What about the other side of the coin -- prescribing less of the featured drug? It appears that the same percentage (6%) of eDetailed docs in 2003 and 2005 said they prescribed less of the drug.
However, I attended another conference where a marketer from a major pharmaceutical company compared 2004 Forrester data with the 2003 Forrester data. Data from the 2004 study showed that 50% of eDetailed physicians said they prescribed less of the featured drug compared to 6% in the 2003 study!
Surely, this could not be right. Several people in the audience tried to explain it as anomaly: it may be a Vioxx effect or it may be due to a larger sample size (more eDetailed docs) and reflect a movement towards a more accurate mean.
No one was willing to accept it the at face value -- that, as time goes on and more physicians are exposed to eDetailing, a larger percentage of eDetailed docs were prescribing less of the featured product!
It turns out that we may not be comparing apples to apples in the 2003 vs. 2004 data. The first study (2003) was done online through eDetailing Vendors, the second study (2004) was a mail survey through the AMA, and the third study (2005) was also done online via the vendors.

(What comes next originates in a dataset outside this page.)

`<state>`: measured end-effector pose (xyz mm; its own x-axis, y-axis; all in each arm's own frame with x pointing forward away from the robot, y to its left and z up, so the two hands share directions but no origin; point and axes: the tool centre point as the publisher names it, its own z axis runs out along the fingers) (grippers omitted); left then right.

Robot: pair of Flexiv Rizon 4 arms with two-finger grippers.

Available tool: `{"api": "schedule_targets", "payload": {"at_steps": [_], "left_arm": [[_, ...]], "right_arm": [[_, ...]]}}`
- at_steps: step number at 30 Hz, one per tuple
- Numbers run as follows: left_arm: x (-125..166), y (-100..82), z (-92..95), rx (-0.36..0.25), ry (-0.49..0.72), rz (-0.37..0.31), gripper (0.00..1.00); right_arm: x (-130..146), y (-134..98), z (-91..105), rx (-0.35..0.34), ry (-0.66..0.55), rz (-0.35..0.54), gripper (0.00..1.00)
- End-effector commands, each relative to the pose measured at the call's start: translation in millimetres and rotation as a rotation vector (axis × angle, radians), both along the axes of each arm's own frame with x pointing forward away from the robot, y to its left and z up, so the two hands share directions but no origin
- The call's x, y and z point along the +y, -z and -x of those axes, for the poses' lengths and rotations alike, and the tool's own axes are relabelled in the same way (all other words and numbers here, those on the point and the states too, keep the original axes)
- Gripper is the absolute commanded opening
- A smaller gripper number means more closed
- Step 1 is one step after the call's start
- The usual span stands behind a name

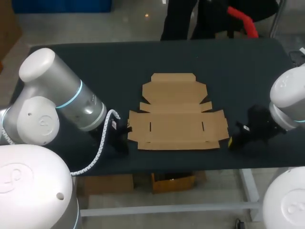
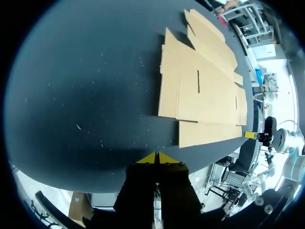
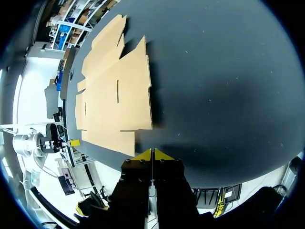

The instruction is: Assemble the packaging by folding the flat box into shape, placing the metal phone stand inside, and closing the box properly

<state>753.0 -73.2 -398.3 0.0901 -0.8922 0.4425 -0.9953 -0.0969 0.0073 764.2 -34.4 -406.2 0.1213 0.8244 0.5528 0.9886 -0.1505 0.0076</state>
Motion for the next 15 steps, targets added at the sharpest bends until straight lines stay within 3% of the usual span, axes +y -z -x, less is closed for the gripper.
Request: {"api": "schedule_targets", "payload": {"at_steps": [1, 15], "left_arm": [[-0.6, 1.3, -0.2, 0.003, -0.001, 0.002, 0.00], [-8.1, 6.1, -4.0, 0.029, 0.009, 0.008, 0.00]], "right_arm": [[3.0, 2.6, -1.6, -0.005, -0.007, -0.010, 0.00], [11.9, 10.8, -3.4, -0.010, -0.035, -0.036, 0.00]]}}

The online studies (2003 and 2005) asked "Which of the following have you ever done following an eDetail?" Respondents had to answer "Yes" or "No". In both of these studies, 6% answered "Yes" to the question regarding prescribing less of the featured drug.
The AMA (2004) study, on the other hand, asked the question in a slightly different way, according to Boehm. It asked "How often have you prescribed less of the featured drug: Never, Rarely, Occasionally, Frequently."
According to Boehm, "when you ask a question that way, you get more granularity." In other words, more respondents are likely to check off "rarely" because maybe they did it once. With the "Yes/No" choice, however, people tend to say "Yes" only if they've done the thing asked more often than they've not done it. Boehm believes that the majority of the 50% docs in the AMA study have only prescribed less of the featured drug rarely or occasionally.
Advocates of eDetailing -- especially eMarketers within pharmaceutical companies -- should be careful when presenting data from these surveys and comparing results from one year to the next in an attempt to illustrate trends. You just might kill the goose before the golden egg is laid!